I've never used Amazon EC2, but with this kind of application, I might have to give it a try. Buying a $300 graphics card just to try some GPU programming is ridiculous.
AMD's APUs are quite cheap (~$100) CPU+GPU designs similar to those in the upcoming PS4 and XBox One (though the retail APUs are somewhat less powerful). They've been more-or-less designed specifically around the needs of a heterogenous OpenCL application.
Finally, the last several generations of NVidia cards all support both CUDA and OpenCL; the newer cards do support additional features though. You should be able to pick up a low-end, recent-edition Nvidia GPU for roughly $100.

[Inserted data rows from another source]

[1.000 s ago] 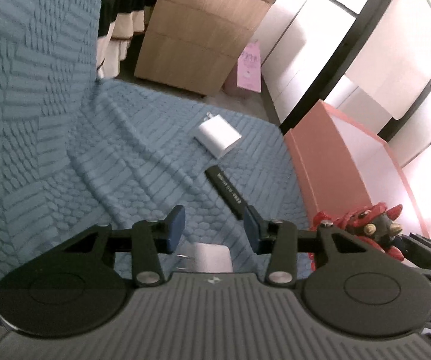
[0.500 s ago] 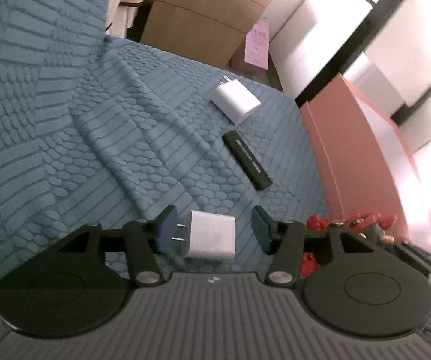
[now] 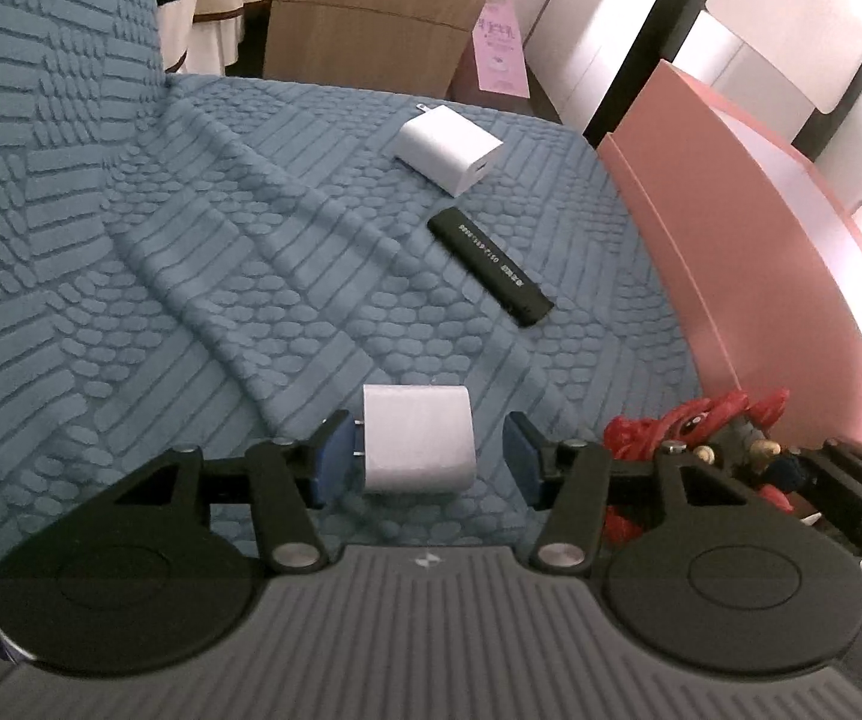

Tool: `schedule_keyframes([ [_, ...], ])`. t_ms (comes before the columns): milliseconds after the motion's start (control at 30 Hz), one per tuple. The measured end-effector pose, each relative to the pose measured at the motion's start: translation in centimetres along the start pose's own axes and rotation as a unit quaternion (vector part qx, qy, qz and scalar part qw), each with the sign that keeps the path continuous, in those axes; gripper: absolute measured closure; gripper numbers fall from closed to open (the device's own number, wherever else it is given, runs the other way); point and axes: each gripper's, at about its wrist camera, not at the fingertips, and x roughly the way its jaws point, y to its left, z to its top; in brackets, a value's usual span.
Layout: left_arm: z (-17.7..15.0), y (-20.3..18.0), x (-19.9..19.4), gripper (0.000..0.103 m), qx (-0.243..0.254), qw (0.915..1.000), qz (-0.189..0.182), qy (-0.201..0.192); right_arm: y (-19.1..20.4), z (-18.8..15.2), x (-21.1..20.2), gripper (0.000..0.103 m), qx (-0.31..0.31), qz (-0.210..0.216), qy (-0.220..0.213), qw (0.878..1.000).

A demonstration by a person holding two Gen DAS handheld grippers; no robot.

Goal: Organize rigid objects
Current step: 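Lift the charger with the left tool while the right tool holds the figurine, then carry the charger and red figurine over the pink box with both tools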

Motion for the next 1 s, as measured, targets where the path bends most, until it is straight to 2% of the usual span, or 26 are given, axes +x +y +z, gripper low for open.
schedule_keyframes([
  [200, -0.4, -1.7, 0.9, 0.042, 0.041, 0.9979, 0.049, -0.010, 0.1, -0.4, 0.3, 0.041, -0.005, -0.005, -0.007, 1.000],
  [267, -0.5, -1.9, 1.2, 0.049, 0.053, 0.9965, 0.064, -0.012, 0.0, -0.3, 0.3, 0.041, -0.003, -0.010, -0.009, 1.000],
  [300, -0.5, -1.8, 1.3, 0.049, 0.054, 0.9961, 0.069, -0.013, -0.1, -0.3, 0.3, 0.041, -0.002, -0.009, -0.010, 1.000],
  [467, -0.2, -1.0, 0.9, 0.050, 0.026, 0.9980, 0.056, -0.011, -0.4, 0.2, -0.2, 0.041, 0.008, -0.004, -0.015, 1.000],
  [633, 0.5, -0.4, -1.0, 0.050, -0.008, 0.9992, 0.030, -0.027, -0.8, 1.2, -1.4, 0.041, 0.018, 0.012, -0.023, 1.000],
  [1000, 3.0, -1.5, -5.5, 0.050, -0.041, 0.9976, -0.013, -0.054, -1.9, 5.3, -5.7, 0.041, 0.020, 0.036, -0.058, 0.997],
])
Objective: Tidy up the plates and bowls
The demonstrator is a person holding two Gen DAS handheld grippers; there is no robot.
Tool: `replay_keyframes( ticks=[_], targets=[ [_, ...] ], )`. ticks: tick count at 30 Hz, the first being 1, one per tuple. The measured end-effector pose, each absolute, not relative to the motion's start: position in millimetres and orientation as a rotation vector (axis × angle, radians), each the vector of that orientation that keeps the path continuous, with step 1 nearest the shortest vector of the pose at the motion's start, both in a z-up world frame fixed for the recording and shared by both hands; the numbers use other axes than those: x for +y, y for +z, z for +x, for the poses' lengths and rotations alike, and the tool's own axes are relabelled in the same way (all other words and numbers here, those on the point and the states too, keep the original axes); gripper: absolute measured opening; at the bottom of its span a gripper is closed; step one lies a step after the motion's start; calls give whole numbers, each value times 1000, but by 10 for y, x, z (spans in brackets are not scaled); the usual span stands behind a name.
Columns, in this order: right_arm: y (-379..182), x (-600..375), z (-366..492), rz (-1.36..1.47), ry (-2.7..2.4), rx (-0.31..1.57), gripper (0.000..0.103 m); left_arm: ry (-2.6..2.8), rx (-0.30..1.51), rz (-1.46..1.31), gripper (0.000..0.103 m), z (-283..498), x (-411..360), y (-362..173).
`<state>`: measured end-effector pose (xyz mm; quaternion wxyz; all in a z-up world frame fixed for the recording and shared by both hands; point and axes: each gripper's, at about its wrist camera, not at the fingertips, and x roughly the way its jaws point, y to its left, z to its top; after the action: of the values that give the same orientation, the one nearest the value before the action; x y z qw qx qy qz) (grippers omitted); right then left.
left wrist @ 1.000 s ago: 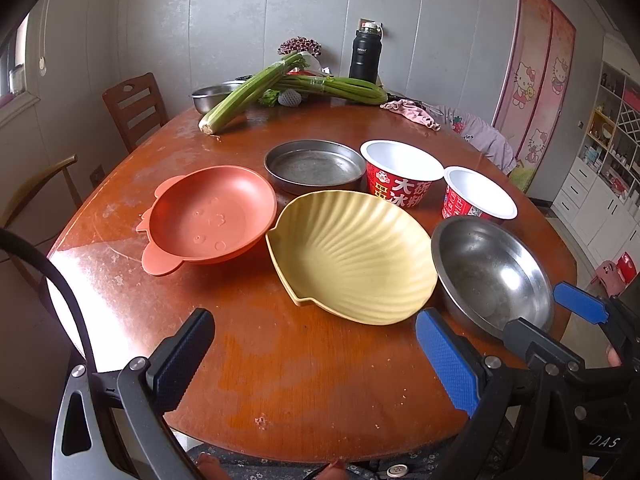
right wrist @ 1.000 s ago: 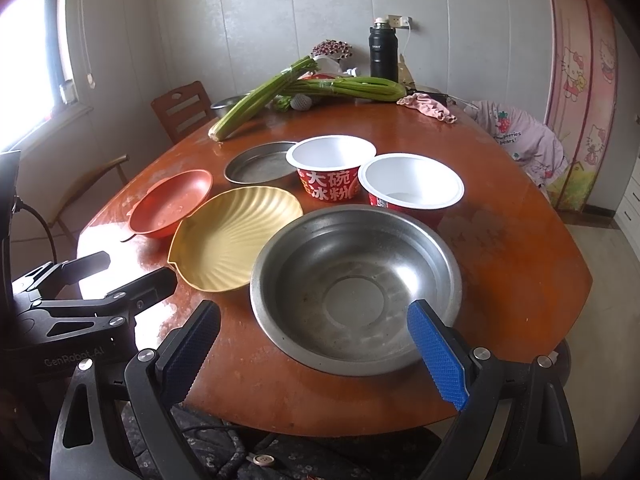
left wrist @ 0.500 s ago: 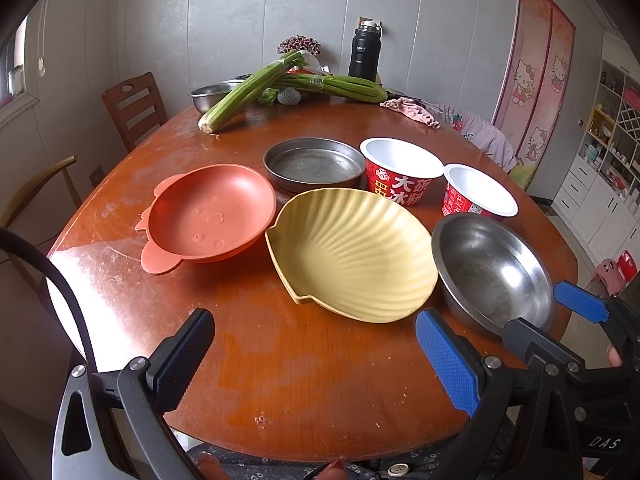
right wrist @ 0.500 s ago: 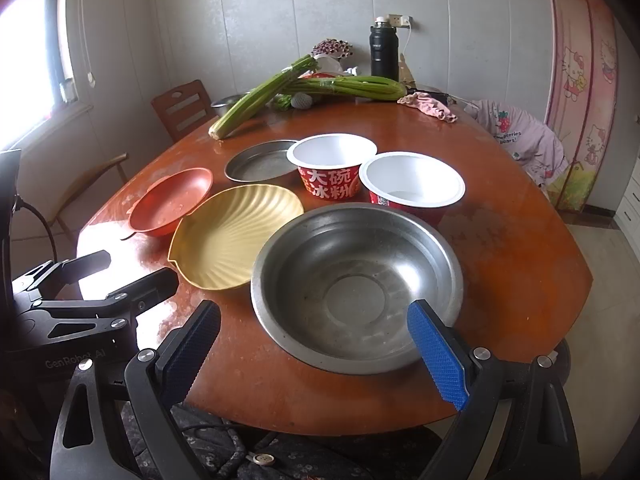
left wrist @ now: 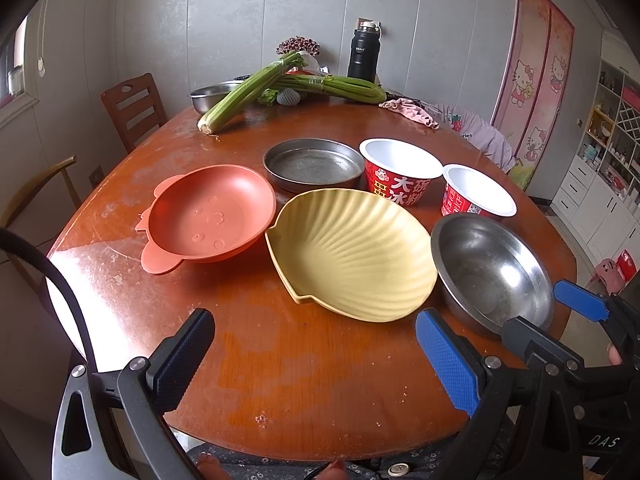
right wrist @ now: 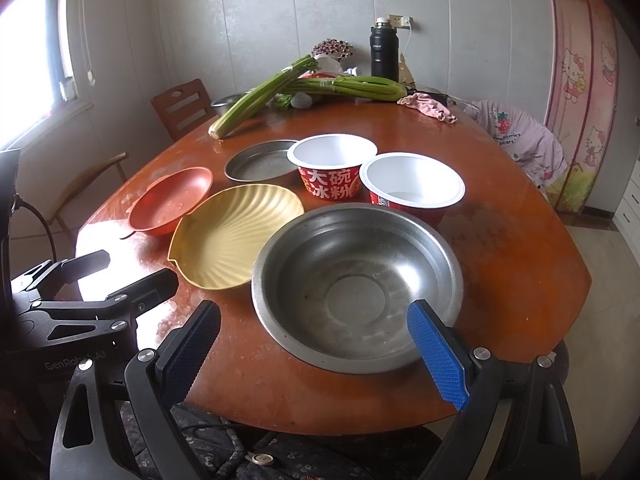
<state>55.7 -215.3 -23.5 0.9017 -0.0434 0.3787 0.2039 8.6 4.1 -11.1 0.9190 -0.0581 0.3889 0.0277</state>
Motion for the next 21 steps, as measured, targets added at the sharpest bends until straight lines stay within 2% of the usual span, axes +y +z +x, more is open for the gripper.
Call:
replay_keyframes(
  ticks=[14, 21],
  targets=[
    [-185, -2135, 567, -102, 411, 771, 95, 52, 790, -135, 101, 102, 95, -83],
    [-57, -1896, 677, -127, 480, 756, 95, 98, 777, -196, 101, 113, 432, -5]
  ],
)
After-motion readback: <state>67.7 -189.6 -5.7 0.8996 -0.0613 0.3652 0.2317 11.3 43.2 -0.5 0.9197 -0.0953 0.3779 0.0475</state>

The new g2.2xlarge instances are $0.650/hour, and the existing cg1.4xlarge are $2.100/hour; so it may make sense to experiment on AWS a bit, then buy your own card for long-term use if you decide to spend more time doing GPU programming.
Sadly, Intel's integrated-GPU OpenCL still doesn't support Linux, and only just started supporting OS X in 10.9 Mavericks[1]. Usually Intel's Linux GPU support is great; I don't know why this is different.
(Intel do have a Linux OpenCL implementation for Xeon CPU cores and Xeon Phi coprocessor[2], which doesn't help me much. On-CPU OpenCL is fine but hardly faster than regular CPU code, and Phi coprocessors aren't very common currently.)